--- TASK PROMPT ---
Please retype every record exactly as it appears, omitting the pictures.

--- RECORDS SHOWN ---
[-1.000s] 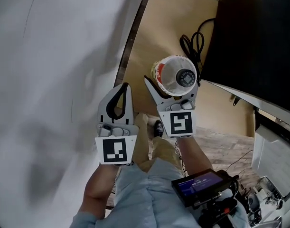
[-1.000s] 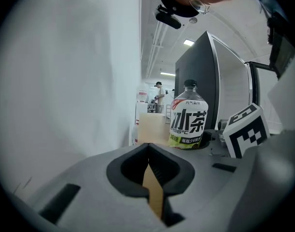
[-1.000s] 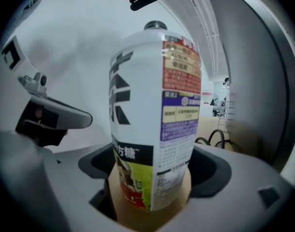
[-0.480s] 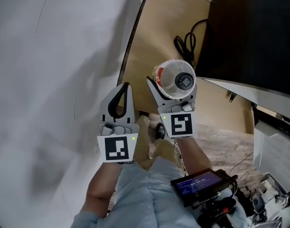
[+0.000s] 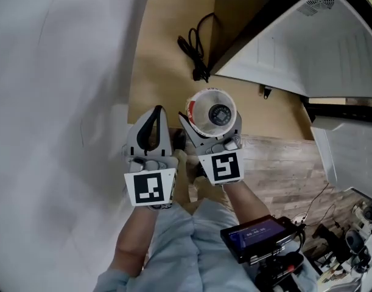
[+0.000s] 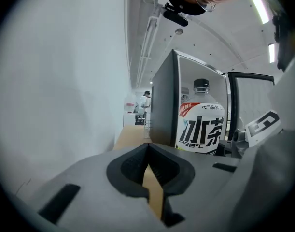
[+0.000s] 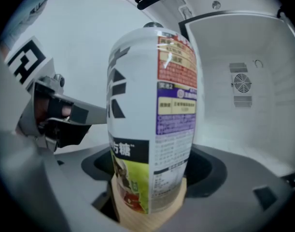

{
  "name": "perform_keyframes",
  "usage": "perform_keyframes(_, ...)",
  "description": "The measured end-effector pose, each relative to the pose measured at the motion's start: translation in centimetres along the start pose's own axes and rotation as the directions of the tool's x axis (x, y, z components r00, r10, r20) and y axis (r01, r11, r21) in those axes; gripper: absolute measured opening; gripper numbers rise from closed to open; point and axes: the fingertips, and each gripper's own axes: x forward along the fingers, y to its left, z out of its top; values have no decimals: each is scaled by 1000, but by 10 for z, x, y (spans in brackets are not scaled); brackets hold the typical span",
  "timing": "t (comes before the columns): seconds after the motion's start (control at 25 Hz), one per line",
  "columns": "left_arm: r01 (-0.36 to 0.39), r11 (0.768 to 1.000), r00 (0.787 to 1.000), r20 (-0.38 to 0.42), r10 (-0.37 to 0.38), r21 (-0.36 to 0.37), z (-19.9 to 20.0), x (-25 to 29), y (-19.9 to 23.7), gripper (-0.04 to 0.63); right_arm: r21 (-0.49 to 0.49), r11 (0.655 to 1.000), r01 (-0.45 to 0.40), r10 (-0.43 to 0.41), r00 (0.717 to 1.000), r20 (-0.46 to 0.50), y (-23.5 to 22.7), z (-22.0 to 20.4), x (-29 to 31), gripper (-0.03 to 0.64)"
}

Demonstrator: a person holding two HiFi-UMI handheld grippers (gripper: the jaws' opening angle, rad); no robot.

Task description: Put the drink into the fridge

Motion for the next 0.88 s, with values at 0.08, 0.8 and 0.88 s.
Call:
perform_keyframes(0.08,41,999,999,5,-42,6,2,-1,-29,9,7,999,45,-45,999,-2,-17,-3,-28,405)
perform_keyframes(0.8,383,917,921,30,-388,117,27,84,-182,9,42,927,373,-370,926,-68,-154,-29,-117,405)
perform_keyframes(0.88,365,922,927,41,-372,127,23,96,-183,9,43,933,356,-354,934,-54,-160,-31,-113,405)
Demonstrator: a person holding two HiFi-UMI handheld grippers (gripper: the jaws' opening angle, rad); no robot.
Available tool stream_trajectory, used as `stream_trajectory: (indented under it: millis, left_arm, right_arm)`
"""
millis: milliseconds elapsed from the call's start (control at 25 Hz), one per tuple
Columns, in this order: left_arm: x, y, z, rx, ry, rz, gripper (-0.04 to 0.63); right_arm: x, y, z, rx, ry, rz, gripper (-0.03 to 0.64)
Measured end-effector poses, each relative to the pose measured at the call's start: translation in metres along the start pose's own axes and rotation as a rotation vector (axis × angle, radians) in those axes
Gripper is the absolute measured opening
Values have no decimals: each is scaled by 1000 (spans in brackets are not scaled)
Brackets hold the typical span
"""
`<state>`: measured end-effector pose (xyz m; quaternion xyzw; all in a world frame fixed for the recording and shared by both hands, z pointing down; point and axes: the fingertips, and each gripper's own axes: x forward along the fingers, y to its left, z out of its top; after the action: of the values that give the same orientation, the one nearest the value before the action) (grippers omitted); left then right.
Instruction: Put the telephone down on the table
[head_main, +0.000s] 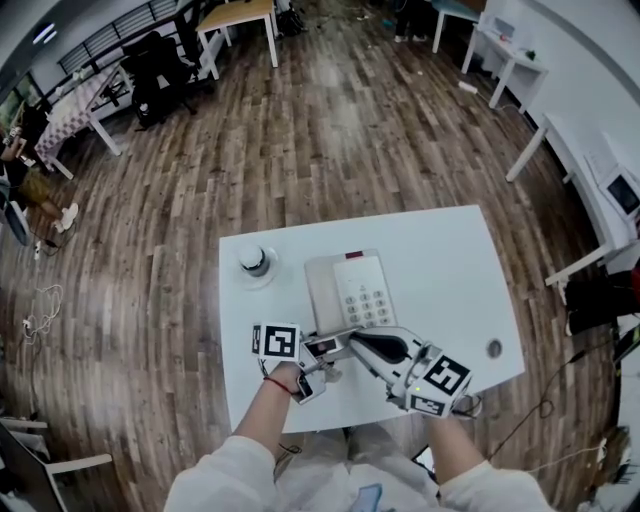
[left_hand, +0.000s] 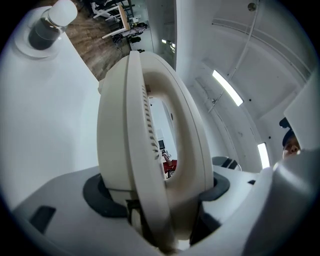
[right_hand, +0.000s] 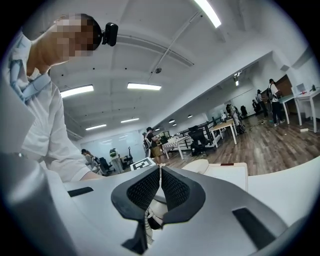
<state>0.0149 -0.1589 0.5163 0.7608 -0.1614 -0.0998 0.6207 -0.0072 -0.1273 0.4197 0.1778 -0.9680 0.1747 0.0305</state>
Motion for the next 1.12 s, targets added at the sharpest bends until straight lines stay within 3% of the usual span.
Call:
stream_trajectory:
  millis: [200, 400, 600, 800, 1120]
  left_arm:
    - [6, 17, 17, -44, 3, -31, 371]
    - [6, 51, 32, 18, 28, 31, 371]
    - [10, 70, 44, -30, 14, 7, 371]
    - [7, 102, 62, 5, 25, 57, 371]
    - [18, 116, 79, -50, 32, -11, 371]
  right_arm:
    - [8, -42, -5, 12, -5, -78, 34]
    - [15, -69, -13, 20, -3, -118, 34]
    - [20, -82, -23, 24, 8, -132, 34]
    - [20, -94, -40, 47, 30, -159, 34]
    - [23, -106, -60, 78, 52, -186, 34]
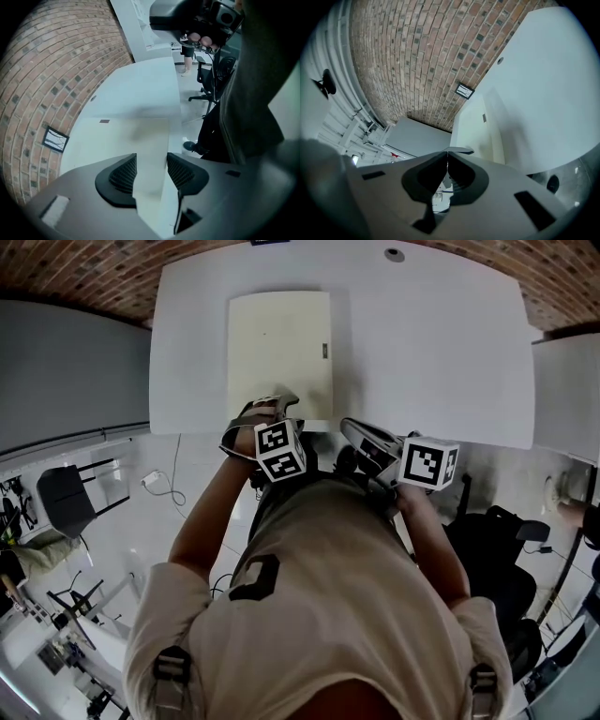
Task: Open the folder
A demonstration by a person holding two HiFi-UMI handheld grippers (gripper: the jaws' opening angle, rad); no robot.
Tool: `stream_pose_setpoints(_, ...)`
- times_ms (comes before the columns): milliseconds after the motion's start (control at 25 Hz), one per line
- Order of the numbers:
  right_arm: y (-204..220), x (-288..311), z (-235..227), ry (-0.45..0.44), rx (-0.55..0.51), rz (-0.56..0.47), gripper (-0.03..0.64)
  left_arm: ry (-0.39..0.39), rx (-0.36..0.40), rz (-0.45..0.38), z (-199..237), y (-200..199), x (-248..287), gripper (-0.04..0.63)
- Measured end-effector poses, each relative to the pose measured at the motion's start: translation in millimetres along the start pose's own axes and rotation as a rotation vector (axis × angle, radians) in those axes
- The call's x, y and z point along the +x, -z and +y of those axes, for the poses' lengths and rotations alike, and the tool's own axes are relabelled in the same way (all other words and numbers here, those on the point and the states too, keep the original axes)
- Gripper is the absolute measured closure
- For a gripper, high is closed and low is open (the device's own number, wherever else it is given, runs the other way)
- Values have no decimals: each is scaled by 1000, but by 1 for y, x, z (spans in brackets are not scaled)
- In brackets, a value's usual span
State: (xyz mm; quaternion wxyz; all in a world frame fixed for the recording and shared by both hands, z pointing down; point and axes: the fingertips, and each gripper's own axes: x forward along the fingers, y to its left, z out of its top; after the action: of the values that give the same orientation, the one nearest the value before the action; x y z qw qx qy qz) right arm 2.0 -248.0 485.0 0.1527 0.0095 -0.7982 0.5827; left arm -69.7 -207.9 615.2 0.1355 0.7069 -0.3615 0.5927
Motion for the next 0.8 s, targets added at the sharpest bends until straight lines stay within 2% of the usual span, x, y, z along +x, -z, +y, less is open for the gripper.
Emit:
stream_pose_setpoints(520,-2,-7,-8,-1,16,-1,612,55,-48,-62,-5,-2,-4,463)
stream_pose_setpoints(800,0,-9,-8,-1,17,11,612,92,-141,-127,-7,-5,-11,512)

--- TASK OUTPUT ---
[-1.000s] 
[-1.000s] 
[-1.000s] 
[-0.480s] 
[+0.000s] 
[+0.000s] 
[+0.000s] 

{
  "name": "perform_keyframes",
  "usage": "perform_keyframes(_, ...)",
  "description": "The measured end-effector pose, each relative to the pose measured at the motion's start: translation in centimetres along the start pose's own axes and rotation as the directions of the tool's x axis (x, y, z components r00, r10, r20) and y axis (r01, r11, r21) in those axes; gripper: absolute measured opening; gripper numbers rise from closed to open; point and axes: the fingertips, and each gripper's own axes: x forward along the fingers, y to its left, z out of its top; values have no decimals: each is scaled by 1000, but by 10 for z, x, y (spans in brackets are not scaled); brackets hold the typical span",
  "timing": "t (comes before the columns): seconds after the motion's start (control at 25 Hz), one per line",
  "columns": "left_arm: r01 (-0.36 to 0.39), r11 (0.768 to 1.000), r00 (0.787 to 1.000), r20 (-0.38 to 0.42), r10 (-0.37 to 0.38), r21 (-0.36 to 0.37), z (-19.9 to 20.0), x (-25 to 29), y (-19.9 to 23.7), gripper (-0.04 to 0.63); right_arm: r21 (-0.49 to 0.49), r11 (0.655 to 1.000), r01 (-0.45 to 0.40), r10 (-0.43 to 0.41), r00 (0.717 to 1.000), r20 (-0.46 to 0.50), y (-23.5 to 22.7), z (-22.0 to 20.4), x (-29 to 31), gripper (-0.03 to 0.64)"
}

Demonstrator: a person holding two HiFi-UMI handheld grippers (gripper: the jaws' opening angle, rad); no robot.

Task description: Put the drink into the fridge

Motion for the next 0.88 s, with values at 0.08, 0.8 and 0.88 s.
Call:
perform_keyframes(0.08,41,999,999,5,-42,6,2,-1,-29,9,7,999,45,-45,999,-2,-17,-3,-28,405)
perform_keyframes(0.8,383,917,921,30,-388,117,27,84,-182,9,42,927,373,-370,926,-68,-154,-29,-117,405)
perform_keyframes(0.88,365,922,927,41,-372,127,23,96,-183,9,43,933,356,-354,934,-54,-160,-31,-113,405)
Demonstrator: a person holding two HiFi-UMI handheld grippers (gripper: the jaws' opening angle, rad); no robot.
Available tool stream_trajectory, used as `stream_trajectory: (indented under it: millis, left_arm, right_arm)`
"""
millis: milliseconds elapsed from the call's start (control at 25 Hz), one per tuple
Columns, in this order: left_arm: x, y, z, rx, ry, rz, gripper (-0.04 to 0.63); right_arm: x, y, z, rx, ry, rz, gripper (-0.03 to 0.64)
Measured end-effector poses, each relative to the pose measured at the call's start: translation in metres along the start pose's own axes and rotation as a rotation vector (axis × angle, radians) in those axes
Gripper is the absolute measured opening
Values have no decimals: each is scaled by 1000 (spans in brackets are not scaled)
Brackets hold the typical span
"""
`<state>`: measured end-effector pose (xyz m; quaternion xyzw; all in a world frame fixed for the recording and shared by both hands, z pointing down; point and axes: the fingertips, and each gripper's own axes: x forward along the fingers, y to its left, z out of its top; after the action: of the values that give the same orientation, the one nearest the value before the action) (grippers omitted); left then right.
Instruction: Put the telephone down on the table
[head_main, +0.000s] 
[left_hand, +0.000s] 
[right_hand, +0.000s] 
<state>0.0149 -0.1589 0.5163 0.7608 -0.1614 -0.0998 0.6207 -0.0072 -0.1273 0.4197 0.1778 -0.9680 0.1747 0.0305</state>
Motion for the next 1.12 s, targets added at the sharpest bends until straight lines stay within 3% of the usual span.
Call:
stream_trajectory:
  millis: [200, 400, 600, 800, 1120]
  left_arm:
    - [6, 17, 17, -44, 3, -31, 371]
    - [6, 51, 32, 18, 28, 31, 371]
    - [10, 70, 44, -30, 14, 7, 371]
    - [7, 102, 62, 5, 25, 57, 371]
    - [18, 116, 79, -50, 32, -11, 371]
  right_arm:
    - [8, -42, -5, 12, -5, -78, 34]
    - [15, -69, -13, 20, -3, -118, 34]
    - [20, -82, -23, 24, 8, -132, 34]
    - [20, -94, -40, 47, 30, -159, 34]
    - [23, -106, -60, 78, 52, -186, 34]
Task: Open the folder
A demonstration by a person holding two HiFi-UMI handheld grippers (gripper: the jaws' opening angle, rad); no robot.
Tool: `stream_pose_setpoints(_, ...)`
- times_ms (comes before the columns): milliseconds after the motion's start (control at 25 Hz), one per line
- Order of the numbers:
  right_arm: y (-204..220), x (-288..311), z (-235..227), ry (-0.45..0.44), rx (-0.55..0.51), rz (-0.56..0.47), gripper (-0.03..0.64)
  left_arm: ry (-0.39..0.39), rx (-0.36..0.40), rz (-0.45..0.38), z (-199..237), y (-200..199), x (-248..287), gripper (-0.04..0.63)
- Measured end-effector poses, each relative to the pose measured at the motion's start: translation in millimetres along the start pose's own axes and rotation as a rotation vector (axis × angle, radians) in those axes
- The call's x, y and z point along the +x, -z and +y of those axes, for the poses' lengths and rotations alike, and the tool's own axes are relabelled in the same way (all other words and numbers here, those on the point and the states too, keep the original axes)
- Gripper is the absolute measured closure
- For a gripper, high is closed and low is open (the device's own number, wherever else it is given, runs the other way)
- Values have no decimals: each is scaled by 1000, but by 1 for y, x, z (spans in brackets are not scaled)
- In brackets, a value's usual span
State: (xyz mm; quaternion wxyz; all in a world frame fixed for the recording and shared by both hands, z pointing down; point and axes: the fingertips, and each gripper's own axes: x forward along the fingers, y to its left, z out of its top; after the action: of the values that give the same orientation, the one nearest the value before the action; x y z qw qx qy qz) right arm 2.0 -248.0 485.0 0.1527 0.0095 -0.7982 0.5827; left arm -69.7 -207.9 615.2 0.1355 0.7069 -0.3615 0.5927
Motion for the next 0.8 s, targets added at the sharpest bends until straight lines stay within 2% of the usual span, x, y, z along +x, -z, +y, less is open for the gripper.
Emit:
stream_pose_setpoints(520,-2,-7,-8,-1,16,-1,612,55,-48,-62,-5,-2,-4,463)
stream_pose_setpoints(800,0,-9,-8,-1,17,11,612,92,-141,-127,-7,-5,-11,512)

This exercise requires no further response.